Some Hamilton County Commissioners Support The Chattanooga Chamber’s Claims That The Area Is Systemically Racist; While Others Say The Area Is Not Racist, Does Not Need To Be Remedied And That The Chamber Has No Business Being Involved In Political And Racial Issues.
Photo: Christy Gillenwater, Chattanooga Chamber President and CEO speaks at the Hamilton County Budget Hearing, Fiscal Year 2022.
Photo Credit: HamiltonCountyTN / YouTube
Published May 14, 2021
The Tennessee Conservative Staff –
Hamilton County, TN – On March 12th, Christy Gillenwater, Chattanooga Chamber President and CEO presented the ‘Chattanooga Climbs’ funding proposal for Fiscal Year 2022 to the Hamilton County Commission and Mayor Jim Coppinger.
After her presentation, District 8 Commissioner Tim Boyd’s sought answers as to why the Chamber is “getting involved in political and racial issues”.
A heated conversation between Boyd and District 4 Commissioner Warren Mackey followed.
As the conversation continued, the floor was turned over to the other Commissioners for comments and questions.
District 7 Commissioner Sabrena Smedley stating her belief that the area is not racist and that she does not see a problem with the area that needs to be remedied.
“I was born here, raised here, I have two businesses, I raised my kids here, I plan on staying here so I just want to speak for this area.

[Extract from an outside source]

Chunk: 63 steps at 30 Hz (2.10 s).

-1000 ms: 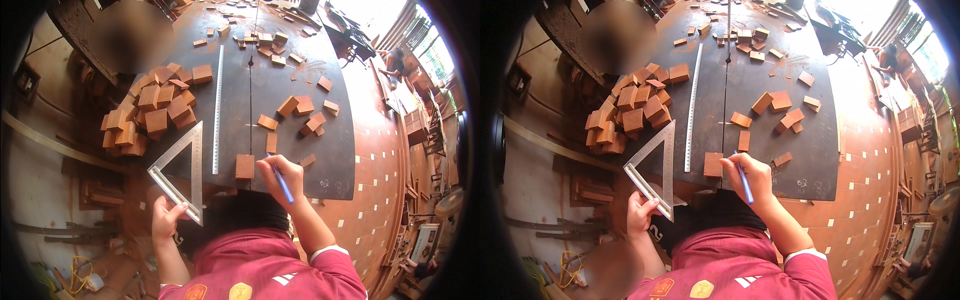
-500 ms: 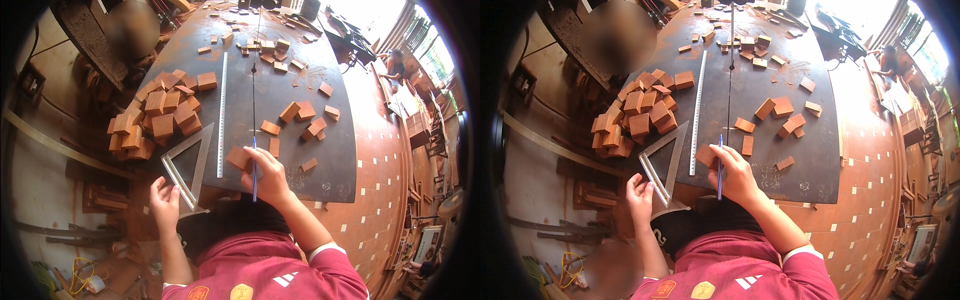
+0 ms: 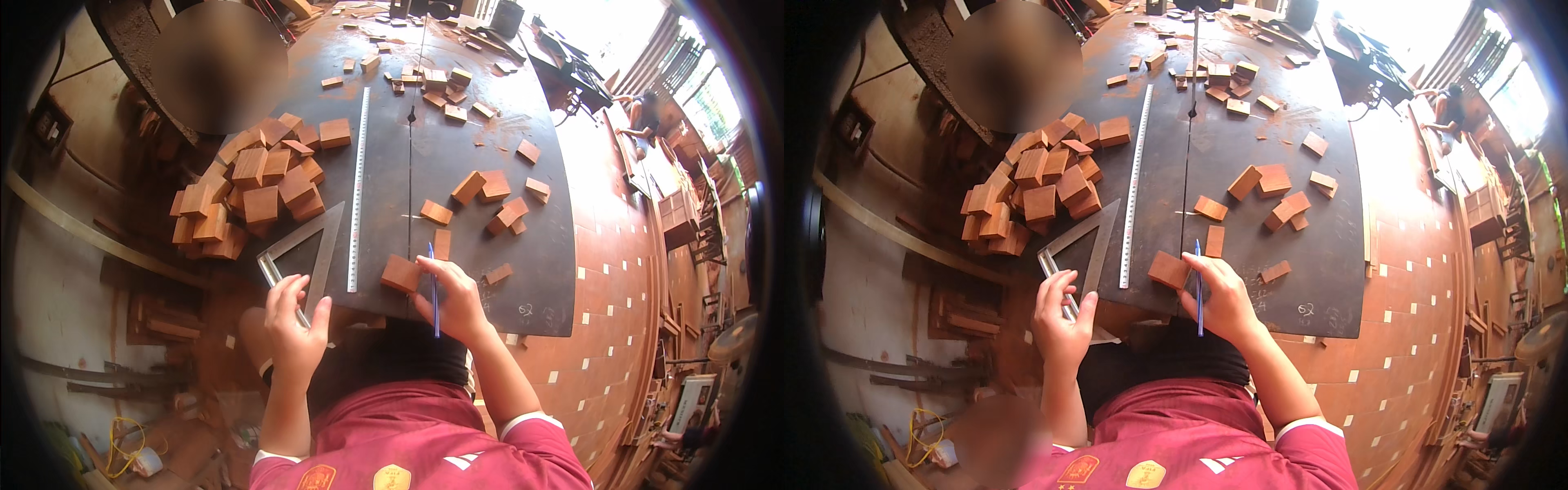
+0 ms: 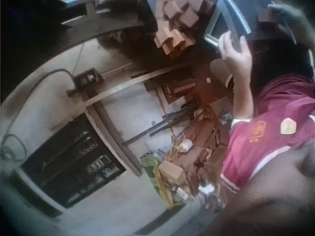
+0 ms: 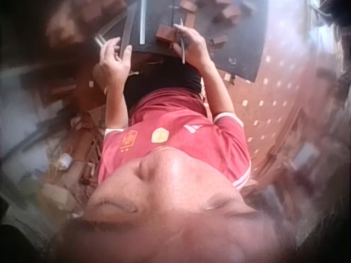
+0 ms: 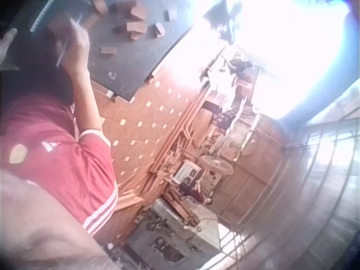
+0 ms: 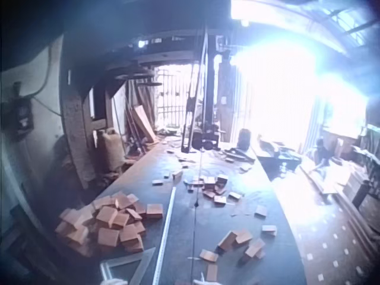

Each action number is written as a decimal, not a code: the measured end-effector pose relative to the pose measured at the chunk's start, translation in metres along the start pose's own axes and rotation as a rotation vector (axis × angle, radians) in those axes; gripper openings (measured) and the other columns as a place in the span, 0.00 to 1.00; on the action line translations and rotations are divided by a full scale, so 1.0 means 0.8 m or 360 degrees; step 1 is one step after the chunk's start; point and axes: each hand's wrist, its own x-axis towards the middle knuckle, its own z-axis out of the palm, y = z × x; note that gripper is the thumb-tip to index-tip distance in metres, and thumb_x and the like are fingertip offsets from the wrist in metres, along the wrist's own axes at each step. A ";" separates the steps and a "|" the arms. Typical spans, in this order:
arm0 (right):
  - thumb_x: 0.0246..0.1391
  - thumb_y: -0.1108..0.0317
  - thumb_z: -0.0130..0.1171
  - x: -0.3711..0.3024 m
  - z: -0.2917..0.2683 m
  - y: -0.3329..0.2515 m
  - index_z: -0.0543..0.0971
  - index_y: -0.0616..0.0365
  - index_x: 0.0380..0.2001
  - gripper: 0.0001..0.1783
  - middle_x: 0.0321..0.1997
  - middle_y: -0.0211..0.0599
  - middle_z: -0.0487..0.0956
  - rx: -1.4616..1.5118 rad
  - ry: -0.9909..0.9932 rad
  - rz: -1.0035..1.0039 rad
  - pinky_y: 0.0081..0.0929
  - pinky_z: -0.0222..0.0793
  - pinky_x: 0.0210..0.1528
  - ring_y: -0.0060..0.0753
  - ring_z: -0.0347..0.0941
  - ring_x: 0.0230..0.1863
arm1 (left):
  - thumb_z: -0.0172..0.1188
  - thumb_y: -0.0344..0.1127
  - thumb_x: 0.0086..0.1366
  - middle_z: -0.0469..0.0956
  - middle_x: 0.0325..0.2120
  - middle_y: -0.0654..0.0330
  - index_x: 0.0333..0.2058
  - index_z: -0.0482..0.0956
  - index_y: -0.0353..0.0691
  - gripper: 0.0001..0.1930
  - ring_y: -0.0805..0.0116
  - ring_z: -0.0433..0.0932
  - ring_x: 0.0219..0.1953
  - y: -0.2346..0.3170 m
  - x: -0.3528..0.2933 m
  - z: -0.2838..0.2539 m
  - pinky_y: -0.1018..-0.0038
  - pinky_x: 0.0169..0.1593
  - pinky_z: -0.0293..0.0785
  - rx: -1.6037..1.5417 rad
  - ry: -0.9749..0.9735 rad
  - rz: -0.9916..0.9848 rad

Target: The person repeatedly measures and marks small wooden blocks on a workbench using a metal ruler and a set square, then draws lines with a blue pen. The person handles the blocks one at a time, aligns them with the tools, and marks them before moving to the next piece.

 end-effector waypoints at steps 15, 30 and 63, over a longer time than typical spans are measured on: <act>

I’m very proud of Hamilton County and Chattanooga and I’m very proud of the work that we do as a Commission up here.”
“I’m out here every day meeting people; we have an influx of people moving into this community from other areas so we’re very, very fortunate,” Smedley said.
Smedley stated that the racial problems Gillenwater was referring to do not apply to Hamilton County and Chattanooga.
“There are employers across the country that are having a hard time finding employees and talent. You hear this every day…There’s a reason folks are fleeing other parts of the country and coming right here. They’re doing their research and their homework before they decide to uproot, move and relocate here. I just want that to be on the record. We should be very proud of our area,” Smedley said.
District 6 Commissioner Sharpe asked Gillenwater for clarification of her job role and her powers as President and CEO of the Chattanooga Chamber.
“You work for a board, right? You’re not just unilaterally making decisions and statements. So, a group of prominent business owners in our community help steer the direction of this Chamber. Is that accurate?”
Gillenwater said, “Absolutely…we have a plethora of business leaders and volunteers who are engaged in our organization.”
“We hear load and clear from our businesses, largest employers and small, talent is the number one concern for them and having an environment where they can prosper is their number one concern and everything we do levels up to that work,” Gillenwater stated.
Sharpe read from a Google Search on his phone, “Based on this 2019 data, it shows that only 60.1% of the United States is non-hispanic…white. So, almost 40% of the population are considered minorities, 12.2% black. So, for an organization that’s recruiting talent to a community, to not be intentional about who they’re recruiting…it takes 60% of our population out of our sights. I applaud you on the intentionality that’s being used there at the Chamber.”
“I know that through exit interviews and other measures that culture in a community is a large aspect, not only to recruit but to retain talent,” Sharpe concluded.
District 5 Commissioner Katherlyn Geter also commended Gillenwater for her “intentional and bold stand in terms of realizing diversity, equity and inclusion is very much needed here in Hamilton County.”
Geter asked Gillenwater, “What are employers, both those that are in Chattanooga and Hamilton County now, saying when it comes to what they need to fill their positions and what are the new ones, that you are talking to, that are attracted to coming to Hamilton County, what are they saying when it comes to diversity, the talent that they need to fill those positions?”
Gillenwater said, “We had a call with a high-growth company CEO the other week and he said, ‘We’re able to attract diverse talent to our company but what we’ve realized is that we can’t retain them and we’ve had to look internally and realize that we’re not set up the way we need to be and would you help us learn best practices?’ ”
Gillenwater stated that companies that have signed the ‘CEO Pledge for Racial Equality’ represent over 29,000 employees.
“Some have been in this work longer than others so some are more advanced and need less support but still want to be a leader and help with others. And others have said ‘Wow. We cannot attract talent that we need here, diverse talent, and we need it for innovation. We want diversity. We’re competing globally and we are not being as successful as we need to be. Please help us.’ “
Gillenwater stated that calls from companies requested support is where the idea for the pledge originated from and quoted the business owners, ‘help us lift up this work and give us a forum to be with others who also want that support.’
Gillenwater concluded by thanking the Commission for their partnership and by stating, “We agree, we have a great community. So, let’s continue to evolve and make sure we’re globally competitive every day.”